[racket-dev] Line editing in the default REPL

From: Eli Barzilay (eli at barzilay.org)
Date: Wed Dec 3 18:10:03 EST 2014

On Wed, Dec 3, 2014 at 2:45 PM, Leif Andersen <leif at leifandersen.net> wrote:
> My goal was not to replace xrepl, but to provide basic line editing
> support to the default repl without licensing violations or massively
> increasing the distribution size.

Yes, that's exactly what I was talking about.  I hope that you know what
you're doing, though so far the "easy to underestimate" seem to be the
case:

>> If you're talking about implementing line editing yourself, then my
>> personal reaction to that would be "wonderful", but doing it properly
>> is something that is difficult and easy to underestimate....
>
> I've already done this (admittedly it only works on OS X, but most
> Linux terminals work exactly the same with a few different
> constants). You can see what I have so far here:
> https://github.com/LeifAndersen/racket-line-editor/blob/master/main.rkt

If this works, I'd be thoroughly impressed -- so I tried it.  I ran
through a bunch of configurations that I use:

- plain xterm,
- ssh in xterm,
- linux text console,
- ssh in a linux console,
- `term' in Emacs (a terminal emulator, not the more popular inferior
  shell),
- ssh from windows on a mintty,
- ssh from windows in a cmd box (Win7, much better than past versions)
  and in a powershell window,
- putty from windows.

(The racket process is always running in a linux machine, there's no
need for it on Windows.)  In each of these I first tried readline (a
basic test: start racket, move around, go back in history to a multiline
entry) -- it worked fine in all cases.

I then tried your code -- took your file as-is, and added

    (module+ main (line-editor "rkt> "))

in the end.  It failed in all cases.  The failures varied, but in pretty
much all cases it just spits out an escape sequence (which is not the
right one for the terminal, otherwise it wouldn't be shown), a different
one in each case.  I then tried some navigation keys, and none of them
worked either.  In some cases they'd move the cursor where it shouldn't
go (the cmd-based cases, as expected), in other cases keys behaved in
various broken ways: spitting uncaught escapes, moveing two lines up for
each keypress, the <end> key moved down a line in one case, the <return>
key spits out a "^M".  Using C-j twice (in some cases; I'm too tired to
try them all) seem to give your code what it wants to start reading so
it displays the prompt when I do that -- then, the navigation keys are
still broken, unsurprisingly (and random escape sequences still garble
what I see).  Another weirdness is that it looks like your code waits
for a ^M, sometime later followed by a ^J, and then it returns a string:
this is very broken since a ^J is ignored before the ^M, and there can
be any number of characters between the ^M and the ^J.  (But that might
be bogus, since things are very garbled anyway, so it's hard to guess
what's going on.)

But it's actually looking at the code that makes me conclude that you're
underestimating how complicated getting this right can be.  Some various
comments in no particular order:

* Looks like there is no querying of the terminal for capabilities, and
  there's no form of database of terminals.  See the man pages for
  *termcap and *terminfo for libraries that implement these things, and
  you can also check the Emacs source code which still has a lot of code
  that deals with that in the "term" directory.
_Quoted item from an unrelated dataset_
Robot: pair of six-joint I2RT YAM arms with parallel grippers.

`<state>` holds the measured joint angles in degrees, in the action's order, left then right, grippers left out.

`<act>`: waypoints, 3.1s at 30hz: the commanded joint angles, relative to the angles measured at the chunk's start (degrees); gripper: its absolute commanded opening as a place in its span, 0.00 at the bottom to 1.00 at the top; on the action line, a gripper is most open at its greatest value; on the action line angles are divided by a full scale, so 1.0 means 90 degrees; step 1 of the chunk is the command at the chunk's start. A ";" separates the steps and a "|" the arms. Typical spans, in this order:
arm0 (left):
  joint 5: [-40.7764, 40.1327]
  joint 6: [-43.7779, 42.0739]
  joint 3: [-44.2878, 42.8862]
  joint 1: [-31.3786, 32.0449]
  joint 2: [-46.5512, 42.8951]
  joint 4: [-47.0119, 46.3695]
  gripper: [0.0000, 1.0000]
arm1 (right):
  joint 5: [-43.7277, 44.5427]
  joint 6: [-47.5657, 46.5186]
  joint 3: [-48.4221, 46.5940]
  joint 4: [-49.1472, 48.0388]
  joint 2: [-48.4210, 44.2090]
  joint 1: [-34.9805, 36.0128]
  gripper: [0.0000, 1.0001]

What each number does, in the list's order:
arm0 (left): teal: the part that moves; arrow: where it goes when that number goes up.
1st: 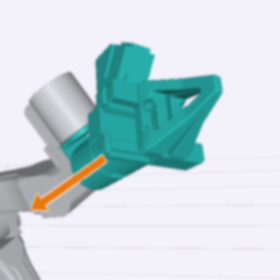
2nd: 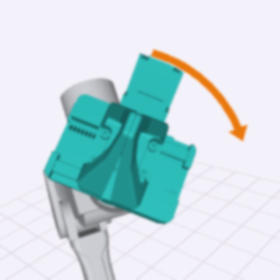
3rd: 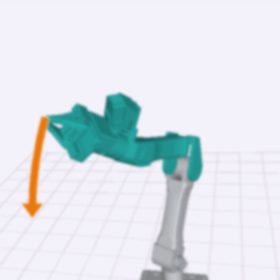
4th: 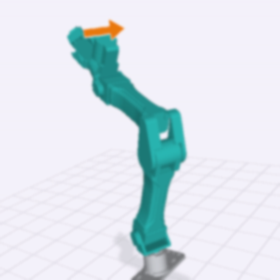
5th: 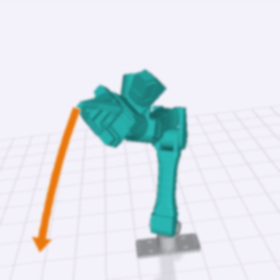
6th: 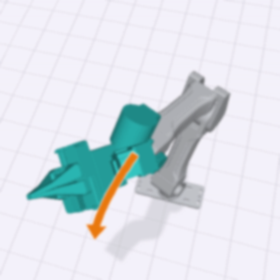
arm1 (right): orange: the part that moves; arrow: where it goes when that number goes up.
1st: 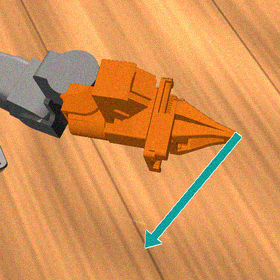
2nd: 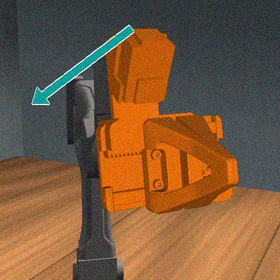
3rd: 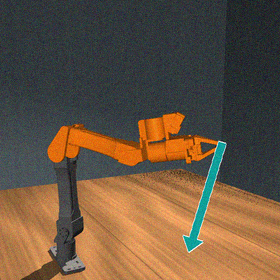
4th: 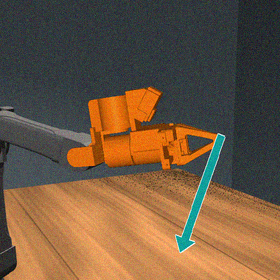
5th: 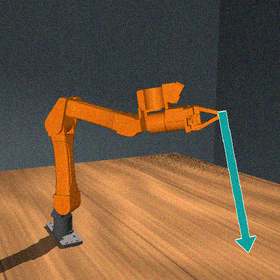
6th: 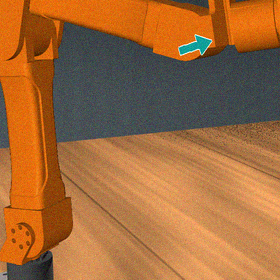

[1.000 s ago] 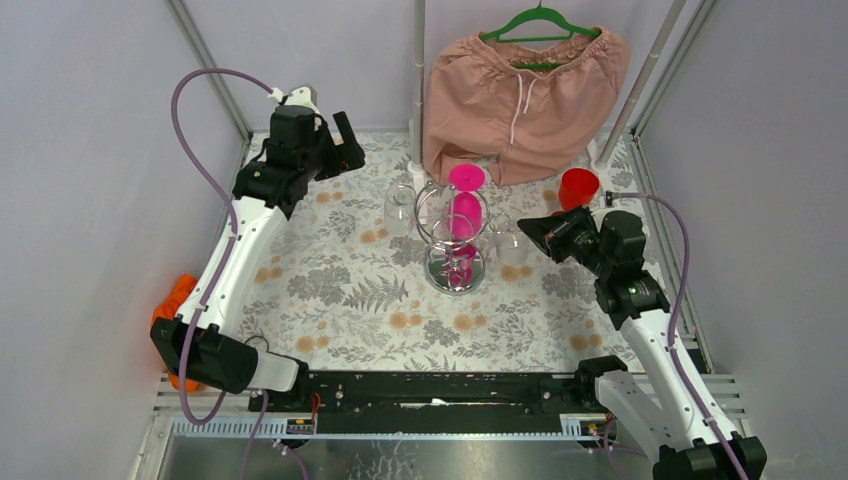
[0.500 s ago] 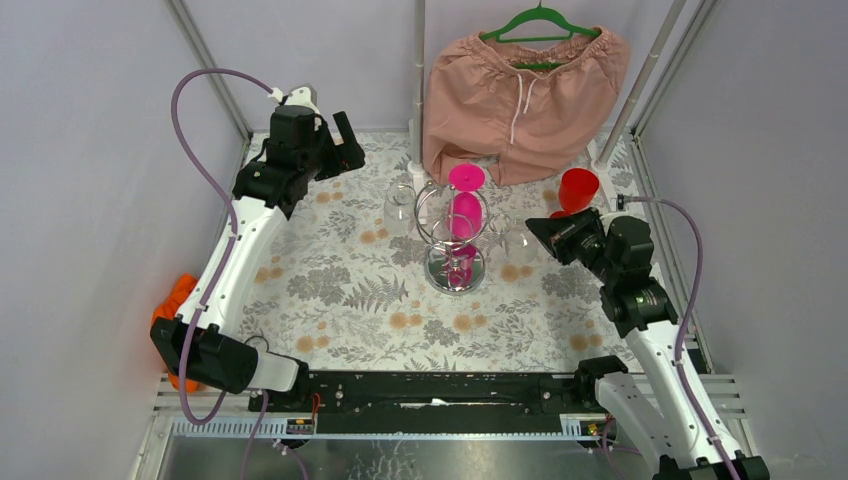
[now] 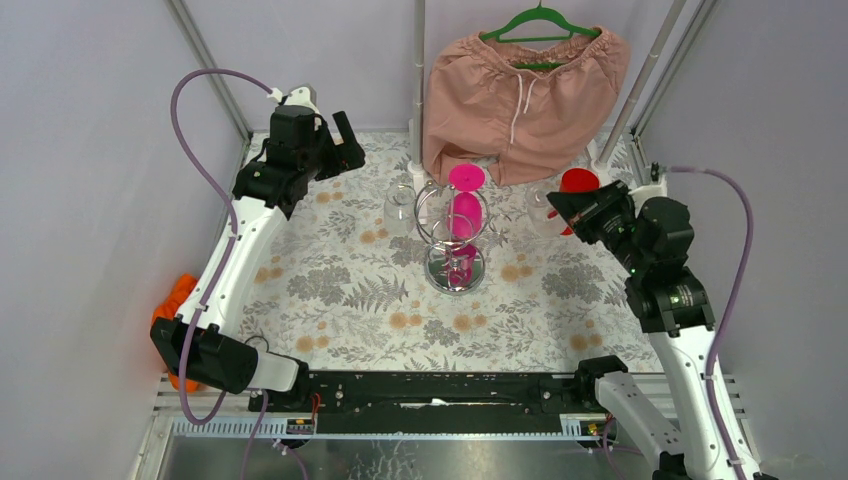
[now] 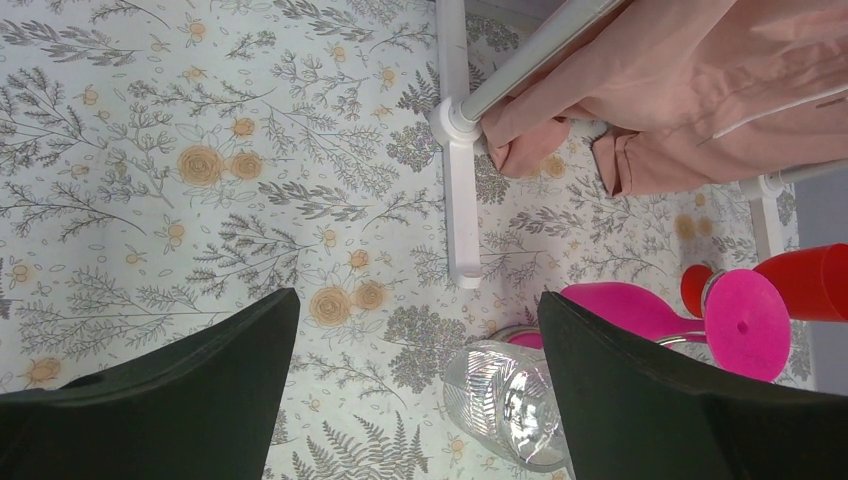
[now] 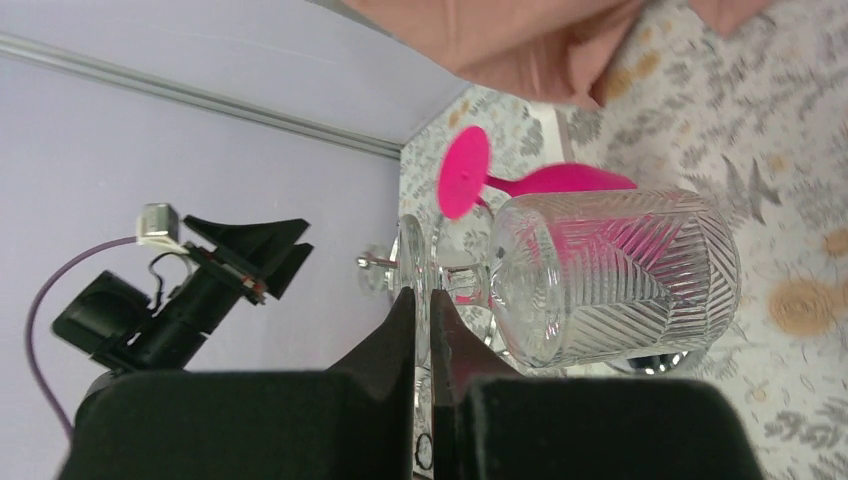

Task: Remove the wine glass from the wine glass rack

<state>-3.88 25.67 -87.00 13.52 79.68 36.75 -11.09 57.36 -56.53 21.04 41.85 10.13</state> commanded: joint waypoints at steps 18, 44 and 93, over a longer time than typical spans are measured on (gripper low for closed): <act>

* These are needed to know what you can spit out, and what you can
  expect to read in.  Assuming that the rest of the terminal world
  behaves like the random one you're using is a good recipe for getting
  something completely broken.

* Looking at the code in `edit', the little that it does have is very
  very broken.  (If this is a translation of linenoise, then feel free
  to forward it to whoever does that...)
  - You should generally prefer `write-bytes' and `read-byte' to avoid
    getting bogus character encoding in the way.  (But see above: you
    need to consult the terminal to know if it can give you 8-bit or
    even wide characters.)
  - There is no form of abstraction here, resulting in a monolithic
    piece of code that is going to be a maintenance disaster.  You
    should separate out the code that reads a key to a different
    function, and make it return some proper symbolic name (combined
    with characters for simple keys with an ascii equivalent).  This way
    you can also hook more functionality on more keys.
  - Some of these escape sequences look like they could work, but there
    are a ton of variations.  For example: I have seen the <up> key
    generate at least "\e[A", "\eOA", and "\e1;1A".
  - The last form is interesting, since it's a new-ish way to represent
    keys with modifiers, so you get "\e1;<N>A" with <N> being "1" to "8"
    indicating no-modifiers, shift, alt/meta, shift-meta, control, etc.
    The are similar generic escapes for most keys, and that's one case
    that is easy to parse.  As a different example, my xterm generates
    "\e[27;6;85~" for shift-control-U: the "27" is the generic prefix
    for these keys, "6" stands for the shift+control, "85" is the ascii
    of U, and "~" terminates the escape sequence.
  - Note BTW that the escape sequence "parser" is completely broken,
    since it assumes some given lengths in a very primitive way that
    would break in the presence of these generic escapes I mentioned
    above.  It is important to know about the escape sequences so that
    even if you don't know how to translate some to keys you still know
    when the escape sequence ends so you can ignore the whole key and
    not leave leftovers behind.

* Your tests are not great too -- they're similar to copy+paste tests
  which encapsulate a specific behavior, and the thing that really
  matters (that it actually works) is left untested.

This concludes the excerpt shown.